We will use the well-known student network as an example of a Bayesian network in our discussions to illustrate the concepts and theory. The student network has five random variables capturing the relationship between various attributes defined as follows:

  • Difficulty of the exam (D)
  • Intelligence of the student (I)
  • Grade the student gets (G)
  • SAT score of the student (S)
  • Recommendation Letter the student gets based on grade (L).
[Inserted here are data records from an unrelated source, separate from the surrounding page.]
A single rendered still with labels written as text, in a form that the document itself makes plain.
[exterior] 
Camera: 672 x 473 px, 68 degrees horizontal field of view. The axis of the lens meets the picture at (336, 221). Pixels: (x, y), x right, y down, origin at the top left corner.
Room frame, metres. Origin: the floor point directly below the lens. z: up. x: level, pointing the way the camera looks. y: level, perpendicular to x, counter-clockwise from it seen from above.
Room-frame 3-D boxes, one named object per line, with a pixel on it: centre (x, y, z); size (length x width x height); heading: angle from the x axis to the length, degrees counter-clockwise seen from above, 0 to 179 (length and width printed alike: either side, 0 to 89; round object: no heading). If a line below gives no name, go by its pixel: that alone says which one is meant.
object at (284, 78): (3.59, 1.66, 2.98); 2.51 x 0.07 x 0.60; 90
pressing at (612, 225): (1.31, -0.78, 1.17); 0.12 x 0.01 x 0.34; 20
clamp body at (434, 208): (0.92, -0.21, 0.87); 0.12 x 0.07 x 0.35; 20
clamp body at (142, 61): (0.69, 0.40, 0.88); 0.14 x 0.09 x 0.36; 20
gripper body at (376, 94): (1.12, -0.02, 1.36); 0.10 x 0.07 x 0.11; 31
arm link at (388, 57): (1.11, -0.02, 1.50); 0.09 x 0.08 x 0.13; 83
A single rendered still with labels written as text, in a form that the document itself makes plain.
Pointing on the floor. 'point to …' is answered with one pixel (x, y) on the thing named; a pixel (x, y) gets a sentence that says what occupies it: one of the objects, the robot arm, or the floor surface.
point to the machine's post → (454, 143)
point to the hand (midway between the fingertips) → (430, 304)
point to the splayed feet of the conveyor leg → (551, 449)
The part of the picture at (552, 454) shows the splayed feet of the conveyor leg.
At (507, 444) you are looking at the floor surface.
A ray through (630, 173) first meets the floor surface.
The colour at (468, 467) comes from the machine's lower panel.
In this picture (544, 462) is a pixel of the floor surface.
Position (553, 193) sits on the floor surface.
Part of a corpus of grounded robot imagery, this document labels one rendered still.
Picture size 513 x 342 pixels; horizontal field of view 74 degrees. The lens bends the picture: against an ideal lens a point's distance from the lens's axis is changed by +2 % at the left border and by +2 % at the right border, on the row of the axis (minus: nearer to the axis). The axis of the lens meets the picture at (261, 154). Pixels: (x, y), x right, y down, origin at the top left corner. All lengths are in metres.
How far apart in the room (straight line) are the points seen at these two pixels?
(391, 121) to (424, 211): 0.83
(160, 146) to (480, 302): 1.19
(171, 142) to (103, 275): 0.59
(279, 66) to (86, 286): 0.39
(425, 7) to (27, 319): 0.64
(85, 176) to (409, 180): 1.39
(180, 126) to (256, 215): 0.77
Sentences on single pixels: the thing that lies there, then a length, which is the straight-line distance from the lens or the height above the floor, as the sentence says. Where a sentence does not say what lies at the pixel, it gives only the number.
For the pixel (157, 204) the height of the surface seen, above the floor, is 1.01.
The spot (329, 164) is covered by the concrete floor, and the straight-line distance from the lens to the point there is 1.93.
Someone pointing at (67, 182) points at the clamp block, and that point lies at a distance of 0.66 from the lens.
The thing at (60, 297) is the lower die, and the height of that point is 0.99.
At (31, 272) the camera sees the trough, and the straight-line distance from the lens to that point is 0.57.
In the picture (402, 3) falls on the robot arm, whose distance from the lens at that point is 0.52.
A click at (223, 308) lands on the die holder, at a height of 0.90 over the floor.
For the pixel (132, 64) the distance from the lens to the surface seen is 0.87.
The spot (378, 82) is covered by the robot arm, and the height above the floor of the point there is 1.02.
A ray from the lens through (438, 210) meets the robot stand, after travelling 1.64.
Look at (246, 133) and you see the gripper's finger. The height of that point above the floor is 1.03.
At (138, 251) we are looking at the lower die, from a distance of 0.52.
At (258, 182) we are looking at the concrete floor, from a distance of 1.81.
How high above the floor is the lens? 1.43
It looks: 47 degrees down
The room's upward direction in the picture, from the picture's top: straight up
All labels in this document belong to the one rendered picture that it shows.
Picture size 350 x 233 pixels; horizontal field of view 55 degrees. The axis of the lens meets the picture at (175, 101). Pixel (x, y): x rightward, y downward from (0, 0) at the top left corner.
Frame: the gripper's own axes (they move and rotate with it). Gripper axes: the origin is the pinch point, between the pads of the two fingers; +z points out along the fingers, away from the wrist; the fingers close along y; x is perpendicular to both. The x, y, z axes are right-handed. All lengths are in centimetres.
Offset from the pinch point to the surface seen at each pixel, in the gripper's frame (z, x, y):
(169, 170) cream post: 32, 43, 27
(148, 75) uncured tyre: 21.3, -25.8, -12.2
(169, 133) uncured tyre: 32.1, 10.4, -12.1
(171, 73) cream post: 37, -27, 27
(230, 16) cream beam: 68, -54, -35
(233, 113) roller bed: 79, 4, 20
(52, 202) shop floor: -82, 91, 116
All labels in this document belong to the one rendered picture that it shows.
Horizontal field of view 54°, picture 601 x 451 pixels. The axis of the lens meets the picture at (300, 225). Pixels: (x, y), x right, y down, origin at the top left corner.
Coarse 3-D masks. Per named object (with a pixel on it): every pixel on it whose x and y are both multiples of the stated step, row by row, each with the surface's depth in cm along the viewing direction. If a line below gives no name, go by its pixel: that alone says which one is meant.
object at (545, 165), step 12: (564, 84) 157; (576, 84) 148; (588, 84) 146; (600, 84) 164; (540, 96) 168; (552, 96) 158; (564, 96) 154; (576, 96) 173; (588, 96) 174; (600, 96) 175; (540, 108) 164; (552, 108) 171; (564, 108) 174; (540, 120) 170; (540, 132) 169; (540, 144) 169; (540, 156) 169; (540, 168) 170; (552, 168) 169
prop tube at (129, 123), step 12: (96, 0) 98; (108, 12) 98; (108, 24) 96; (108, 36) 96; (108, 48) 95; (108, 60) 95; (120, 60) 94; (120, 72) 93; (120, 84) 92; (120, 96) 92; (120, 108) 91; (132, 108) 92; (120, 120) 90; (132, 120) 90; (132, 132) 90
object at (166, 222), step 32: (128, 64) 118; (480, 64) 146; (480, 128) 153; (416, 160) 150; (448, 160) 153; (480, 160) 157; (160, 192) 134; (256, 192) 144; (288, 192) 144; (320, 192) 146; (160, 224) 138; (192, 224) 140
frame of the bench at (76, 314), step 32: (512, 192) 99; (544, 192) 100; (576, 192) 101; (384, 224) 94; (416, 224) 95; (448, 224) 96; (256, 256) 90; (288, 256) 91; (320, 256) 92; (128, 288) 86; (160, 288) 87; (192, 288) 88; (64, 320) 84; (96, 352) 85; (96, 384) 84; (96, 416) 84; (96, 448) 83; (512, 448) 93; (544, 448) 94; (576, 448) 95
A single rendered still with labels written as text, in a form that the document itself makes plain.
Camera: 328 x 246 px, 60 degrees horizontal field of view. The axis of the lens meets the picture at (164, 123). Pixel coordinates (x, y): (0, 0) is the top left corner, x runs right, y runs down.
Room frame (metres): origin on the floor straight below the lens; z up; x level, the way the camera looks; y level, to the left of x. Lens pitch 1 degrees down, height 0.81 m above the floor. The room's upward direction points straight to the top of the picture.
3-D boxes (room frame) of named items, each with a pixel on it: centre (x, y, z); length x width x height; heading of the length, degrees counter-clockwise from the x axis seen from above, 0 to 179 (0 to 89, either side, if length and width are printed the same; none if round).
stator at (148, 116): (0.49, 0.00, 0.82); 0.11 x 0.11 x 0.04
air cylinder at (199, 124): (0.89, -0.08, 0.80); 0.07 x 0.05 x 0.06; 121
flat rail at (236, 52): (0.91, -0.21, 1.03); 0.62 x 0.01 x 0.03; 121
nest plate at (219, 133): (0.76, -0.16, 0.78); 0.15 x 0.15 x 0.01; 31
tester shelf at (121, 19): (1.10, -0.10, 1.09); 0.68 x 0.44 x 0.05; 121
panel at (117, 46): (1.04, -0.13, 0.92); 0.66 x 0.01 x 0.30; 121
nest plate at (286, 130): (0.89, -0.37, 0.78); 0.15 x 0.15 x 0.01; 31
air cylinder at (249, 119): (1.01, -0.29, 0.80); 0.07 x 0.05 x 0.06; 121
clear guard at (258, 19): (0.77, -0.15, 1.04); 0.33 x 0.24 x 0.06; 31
Each of these attributes has binary categorical values, for example, the variable Difficulty (D) has two categories (d0, d1) corresponding to low and high, respectively. Grades (G) has three categorical values corresponding to the grades (A, B, C). The arrows as indicated in the section on graphs indicate the dependencies encoded from the domain knowledge—for example, Grade can be determined given that we know the Difficulty of the exam and Intelligence of the student while the Recommendation Letter is completely determined if we know just the Grade (Figure 2). It can be further observed that no explicit edge between the variables indicates that they are independent of each other—for example, the Difficulty of the exam and Intelligence of the student are independent variables.

Bayesian networks

Figure 2. The "Student" network

Representation

A graph compactly represents the complex relationships between random variables, allowing fast algorithms to make queries where a full enumeration would be prohibitive. In the concepts defined here, we show how directed acyclic graph structures and conditional independence make problems involving large numbers of variables tractable.

Definition

A Bayesian network is defined as a model of a system with:

  • A number of random variables {X1, X2, …. Xk}
  • A Directed Acyclic Graph (DAG) with nodes representing random variables.
  • A local conditional probability distribution (CPD) for each node with dependence to its parent nodes P(Xi | parent(Xi)).
  • A joint probability distribution obtained using the chain rule of distribution is a factor given as:
    Definition
  • For the student network defined, the joint distribution capturing all nodes can be represented as:

    P(D,I,G,S,L)=P(D)P(I)P(G¦D,I)P(S¦I)P(L¦G)

Reasoning patterns

The Bayesian networks help in answering various queries given some data and facts, and these reasoning patterns are discussed here.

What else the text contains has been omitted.